Did local borrowers mistime their dollar loans just as peso began to weaken?

The Bangko Sentral ng Pilipinas released data Friday evening showing that outstanding loans from the Foreign Currency Deposit Units (FCDU) of Philippine banks hit $16.1 billion by the end of March 2024, marking a 6% rise from December 2023’s $15.2 billion.

The increase in these dollar-denominated loans — taken out by local borrowers usually to avoid the higher interest rates charged for peso loans — were made during the first quarter when the peso had appreciated from the P56.60-to-a-dollar level in mid-January to the P55.30 level by mid-March.

The peso’s weakness, which began toward the end of the first quarter, resulted in the local currency depreciating by over 6% since then.

Foreign exchange risk highlights the dangers of taking out loans in foreign currencies, especially when the borrower’s income stream that will be used to pay off the loan is in a local currency. A sudden exchange rate depreciation may result in the value of the loan and the cost of servicing it increasing beyond what the borrower expected.
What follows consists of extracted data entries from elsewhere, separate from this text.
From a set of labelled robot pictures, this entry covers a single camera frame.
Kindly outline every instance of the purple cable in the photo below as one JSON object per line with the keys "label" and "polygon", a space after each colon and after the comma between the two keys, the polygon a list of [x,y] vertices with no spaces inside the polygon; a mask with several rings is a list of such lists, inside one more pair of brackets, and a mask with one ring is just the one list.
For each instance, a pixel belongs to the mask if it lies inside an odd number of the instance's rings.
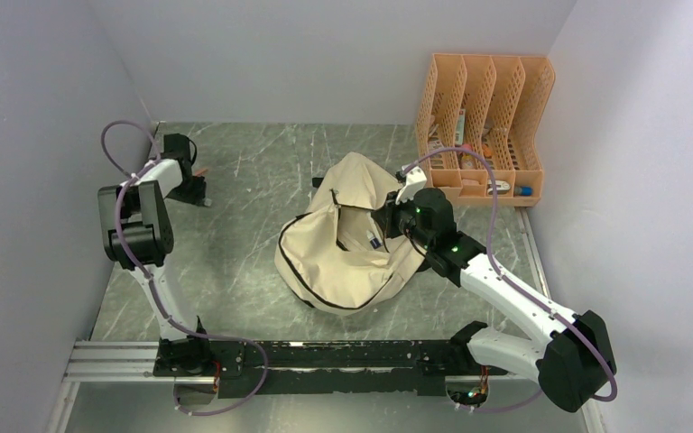
{"label": "purple cable", "polygon": [[[440,149],[436,149],[432,152],[427,153],[426,155],[420,157],[418,160],[414,161],[411,165],[407,166],[405,170],[402,171],[403,174],[407,174],[410,172],[410,170],[414,169],[417,167],[421,162],[424,160],[427,160],[428,158],[431,158],[434,155],[443,153],[443,152],[459,152],[459,153],[465,153],[467,155],[471,155],[475,158],[477,158],[480,162],[482,162],[482,165],[485,166],[485,169],[487,170],[487,175],[490,176],[490,181],[491,185],[493,186],[493,211],[490,213],[490,226],[487,229],[487,243],[485,245],[485,249],[487,252],[487,259],[490,261],[490,264],[493,266],[493,269],[495,270],[495,273],[498,274],[499,277],[503,281],[506,281],[508,285],[512,286],[517,292],[519,292],[523,297],[529,299],[532,301],[533,304],[537,305],[540,309],[543,311],[551,314],[551,307],[548,305],[544,304],[541,302],[540,299],[536,298],[533,296],[531,293],[529,293],[526,289],[522,288],[519,284],[515,283],[512,281],[510,278],[508,278],[506,275],[503,275],[501,273],[501,269],[498,267],[498,263],[495,261],[495,256],[493,255],[493,231],[495,230],[495,217],[497,216],[498,213],[498,188],[497,184],[495,183],[495,173],[493,173],[493,169],[490,167],[490,164],[487,163],[487,160],[482,157],[482,155],[469,151],[468,149],[460,148],[460,147],[443,147]],[[594,395],[591,398],[594,400],[598,401],[612,401],[617,397],[617,381],[614,378],[614,374],[612,373],[612,369],[607,365],[607,362],[605,361],[604,357],[602,354],[599,353],[599,351],[594,347],[594,345],[584,336],[569,320],[566,318],[562,317],[559,313],[555,313],[554,318],[558,320],[562,325],[567,327],[567,329],[572,332],[578,340],[580,340],[581,343],[588,349],[589,352],[591,352],[591,355],[594,356],[597,362],[599,362],[599,365],[601,365],[602,370],[605,371],[605,374],[607,376],[607,380],[610,382],[610,393],[609,395],[606,396],[598,396]],[[499,409],[492,409],[490,410],[490,413],[493,413],[493,410],[498,410],[498,411],[506,411],[506,410],[511,410],[511,409],[518,409],[525,404],[529,403],[530,401],[535,400],[535,398],[540,395],[541,392],[539,391],[536,395],[533,395],[530,397],[528,400],[522,403],[517,403],[513,406],[510,406],[508,408],[499,408]]]}
{"label": "purple cable", "polygon": [[115,120],[114,122],[110,122],[109,124],[107,124],[107,126],[102,128],[102,134],[99,137],[99,141],[102,143],[102,152],[107,157],[107,160],[110,161],[110,163],[113,164],[118,169],[118,171],[122,172],[124,176],[126,176],[127,178],[131,177],[132,175],[132,173],[126,171],[123,167],[121,167],[120,164],[118,164],[118,162],[116,162],[116,160],[114,160],[113,157],[110,156],[110,152],[107,150],[107,132],[110,131],[110,128],[118,124],[128,124],[129,126],[133,126],[134,128],[142,131],[145,135],[147,135],[147,138],[150,139],[150,150],[151,152],[154,151],[155,153],[155,160],[161,160],[161,153],[158,152],[158,146],[155,144],[155,137],[153,137],[152,134],[150,134],[150,131],[148,131],[147,128],[130,120]]}
{"label": "purple cable", "polygon": [[[118,120],[115,121],[111,124],[108,124],[105,129],[103,130],[102,133],[102,148],[105,150],[105,154],[107,155],[107,158],[116,166],[118,167],[119,170],[122,172],[125,172],[121,167],[113,161],[113,159],[110,157],[110,155],[106,151],[105,147],[105,135],[107,130],[110,129],[110,127],[116,125],[116,124],[129,124],[131,126],[135,126],[139,128],[141,131],[145,132],[150,138],[150,143],[152,144],[152,147],[155,148],[155,139],[152,137],[149,131],[145,129],[143,126],[140,124],[137,124],[135,122],[130,122],[127,120]],[[244,344],[252,345],[253,347],[256,348],[256,350],[259,351],[259,353],[262,355],[263,358],[263,363],[264,363],[264,369],[262,370],[262,377],[259,379],[259,383],[256,384],[253,390],[248,393],[244,398],[240,399],[239,401],[236,401],[235,403],[219,409],[219,410],[212,410],[208,412],[194,412],[191,410],[185,409],[183,406],[180,405],[179,399],[176,395],[176,389],[174,390],[174,404],[176,405],[176,409],[182,413],[188,414],[190,416],[195,416],[195,417],[209,417],[211,415],[218,415],[220,413],[225,413],[229,410],[232,410],[243,403],[251,400],[251,397],[253,397],[261,388],[262,385],[264,384],[264,381],[267,379],[267,371],[269,370],[270,366],[270,361],[269,358],[267,357],[267,353],[264,351],[263,347],[261,347],[258,343],[256,343],[254,340],[250,340],[247,338],[242,338],[238,336],[221,336],[221,335],[216,335],[216,334],[200,334],[198,332],[195,332],[191,329],[188,329],[184,327],[181,323],[177,322],[176,320],[173,319],[173,317],[168,314],[166,311],[166,308],[163,306],[163,303],[161,301],[161,297],[158,296],[158,290],[155,287],[155,279],[152,277],[152,274],[147,271],[147,268],[144,267],[142,262],[139,261],[139,259],[136,258],[136,255],[134,255],[134,252],[132,251],[131,247],[129,246],[129,243],[126,242],[126,239],[124,237],[124,228],[123,228],[123,223],[121,221],[121,209],[123,208],[124,205],[124,196],[126,194],[126,191],[131,188],[131,186],[138,181],[142,176],[144,176],[148,171],[150,171],[153,167],[158,165],[158,163],[161,161],[161,155],[156,152],[156,157],[155,161],[148,161],[147,163],[144,164],[144,167],[137,172],[134,175],[127,174],[127,176],[130,177],[129,180],[124,183],[123,187],[121,187],[121,190],[118,192],[118,196],[115,200],[115,233],[118,235],[118,239],[121,242],[121,247],[124,249],[124,253],[126,254],[126,257],[136,266],[137,269],[139,269],[142,274],[144,275],[144,278],[148,280],[148,288],[150,289],[150,294],[152,296],[152,301],[155,303],[155,307],[158,309],[158,312],[161,313],[161,316],[166,319],[169,324],[176,328],[177,330],[189,335],[189,336],[194,336],[197,338],[206,338],[209,340],[220,340],[220,341],[239,341]]]}
This means a borrower who took out a loan in mid-March would today be carrying 6% more debt in peso terms, likely offsetting the interest rate savings he was hoping to gain by taking on nominally cheaper dollar-denominated loans — a phenomenon in banking called “foreign exchange risk”

Foreign exchange risk highlights the dangers of taking out loans in foreign currencies, especially when the borrower’s income stream that will be used to pay off the loan is in a local currency. A sudden exchange rate depreciation may result in the value of the loan and the cost of servicing it increasing beyond what the borrower expected. 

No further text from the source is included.